Processing and characterization of laser clad NiCrBSi/WC composite coatings — Influence of microstructure on hardness and wear

Abstract

Abstract NiCrBSi/WC composite coatings containing various amounts of WC/W2C particles were laser cladded on low carbon steel substrate S235JR. Coatings were processed using two different laser systems, a 1 kW Nd:YAG and a 3.8 kW high power diode laser (HPDL). Coatings obtained with the Nd:YAG source demonstrate significant changes in the matrix microstructure with WC/W 2 C particle addition. Specific analysis shows the formation of new carbides (W,Cr) x C y and boride phases (W,Cr) x B y resulting from a partial dissolution of the WC/W 2 C particles within the metal matrix. The Brinell macrohardness of the coatings reveals surprisingly low values for coatings containing 10 vol.% and 20 vol.% WC/W 2 C. Through nanoindentation measurements, it is suggested that the low hardness of these new carbide and boride phases most likely counteracts the WC/W 2 C addition and may explain this unexpected behavior. On the contrary, the same coatings deposited using the HPDL source exhibits no change in the microstructure of the NiCrBSi matrix and display an expected monotonic increase of composite hardness with WC/W 2 C amount.

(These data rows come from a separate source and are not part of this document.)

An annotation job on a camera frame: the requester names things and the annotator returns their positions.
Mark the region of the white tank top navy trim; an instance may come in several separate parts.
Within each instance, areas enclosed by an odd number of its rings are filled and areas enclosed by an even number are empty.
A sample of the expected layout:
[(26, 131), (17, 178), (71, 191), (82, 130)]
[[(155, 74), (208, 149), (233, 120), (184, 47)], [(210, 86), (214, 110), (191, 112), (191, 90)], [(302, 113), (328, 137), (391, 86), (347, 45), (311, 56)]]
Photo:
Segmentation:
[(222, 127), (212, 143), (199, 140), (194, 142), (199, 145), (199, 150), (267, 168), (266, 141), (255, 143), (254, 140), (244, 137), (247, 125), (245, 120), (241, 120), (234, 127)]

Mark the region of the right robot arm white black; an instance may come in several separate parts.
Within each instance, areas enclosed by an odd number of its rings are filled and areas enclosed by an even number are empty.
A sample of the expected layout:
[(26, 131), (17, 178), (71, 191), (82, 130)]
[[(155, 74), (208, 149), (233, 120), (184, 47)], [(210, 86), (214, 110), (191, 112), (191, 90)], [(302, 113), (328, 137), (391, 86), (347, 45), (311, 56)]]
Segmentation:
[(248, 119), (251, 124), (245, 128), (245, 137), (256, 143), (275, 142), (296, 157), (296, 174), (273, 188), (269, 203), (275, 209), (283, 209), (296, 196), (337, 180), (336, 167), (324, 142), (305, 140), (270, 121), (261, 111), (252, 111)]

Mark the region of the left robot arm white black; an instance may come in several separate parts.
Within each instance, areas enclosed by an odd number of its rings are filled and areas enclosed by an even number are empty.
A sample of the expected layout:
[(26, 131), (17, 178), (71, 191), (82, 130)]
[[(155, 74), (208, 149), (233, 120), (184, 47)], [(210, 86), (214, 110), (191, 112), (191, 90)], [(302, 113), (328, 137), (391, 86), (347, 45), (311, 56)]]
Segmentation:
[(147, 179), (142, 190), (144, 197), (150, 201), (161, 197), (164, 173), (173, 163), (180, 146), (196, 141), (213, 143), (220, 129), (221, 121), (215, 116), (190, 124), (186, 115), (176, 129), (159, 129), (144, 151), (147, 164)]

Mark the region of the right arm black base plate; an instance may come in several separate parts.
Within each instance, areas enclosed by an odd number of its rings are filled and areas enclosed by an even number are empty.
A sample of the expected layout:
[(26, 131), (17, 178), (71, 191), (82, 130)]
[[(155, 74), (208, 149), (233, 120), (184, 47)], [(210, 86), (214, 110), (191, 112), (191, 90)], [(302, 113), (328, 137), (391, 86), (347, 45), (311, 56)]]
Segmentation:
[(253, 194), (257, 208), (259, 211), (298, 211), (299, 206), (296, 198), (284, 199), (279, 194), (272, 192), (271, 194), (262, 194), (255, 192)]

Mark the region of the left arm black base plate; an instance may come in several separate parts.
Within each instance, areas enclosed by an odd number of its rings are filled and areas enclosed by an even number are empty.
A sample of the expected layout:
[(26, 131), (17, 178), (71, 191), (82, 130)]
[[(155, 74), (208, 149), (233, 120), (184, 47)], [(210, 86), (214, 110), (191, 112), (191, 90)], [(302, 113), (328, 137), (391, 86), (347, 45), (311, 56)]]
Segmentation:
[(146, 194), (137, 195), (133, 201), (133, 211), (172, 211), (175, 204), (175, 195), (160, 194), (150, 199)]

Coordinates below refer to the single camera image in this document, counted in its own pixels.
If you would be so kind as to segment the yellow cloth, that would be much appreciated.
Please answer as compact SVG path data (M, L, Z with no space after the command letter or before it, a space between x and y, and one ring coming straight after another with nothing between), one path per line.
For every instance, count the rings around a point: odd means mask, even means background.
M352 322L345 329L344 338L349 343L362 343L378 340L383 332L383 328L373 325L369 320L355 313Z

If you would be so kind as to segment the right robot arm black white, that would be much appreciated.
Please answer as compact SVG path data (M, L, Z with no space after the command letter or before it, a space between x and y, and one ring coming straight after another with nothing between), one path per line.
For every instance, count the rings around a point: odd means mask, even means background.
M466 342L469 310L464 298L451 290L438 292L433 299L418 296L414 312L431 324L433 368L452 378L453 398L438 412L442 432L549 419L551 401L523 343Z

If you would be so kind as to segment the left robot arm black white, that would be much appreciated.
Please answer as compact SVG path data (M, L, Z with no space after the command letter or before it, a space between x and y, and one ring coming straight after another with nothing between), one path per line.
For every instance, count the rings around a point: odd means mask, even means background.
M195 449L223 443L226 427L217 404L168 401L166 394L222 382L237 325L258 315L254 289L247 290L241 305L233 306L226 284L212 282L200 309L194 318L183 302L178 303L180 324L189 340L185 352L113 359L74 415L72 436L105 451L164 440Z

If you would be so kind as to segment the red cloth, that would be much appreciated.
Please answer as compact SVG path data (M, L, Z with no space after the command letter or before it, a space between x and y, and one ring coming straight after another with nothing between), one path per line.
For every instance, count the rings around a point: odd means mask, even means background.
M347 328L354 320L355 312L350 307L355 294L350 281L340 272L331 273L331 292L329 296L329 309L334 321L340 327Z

It is suggested that the microstructural appearance of new carbide and boride phases may not be related to the type of laser used but to the specific laser energy during the coating process. Contrarily to hardness, measurements show that the erosive wear is marginally affected by the microstructural differences of the coatings. These results demonstrate that evaluating the quality of laser cladded coatings by simply assessing their density and the absence of a crack (as usually done) is insufficient as it does not automatically guarantee reaching optimal mechanical performance.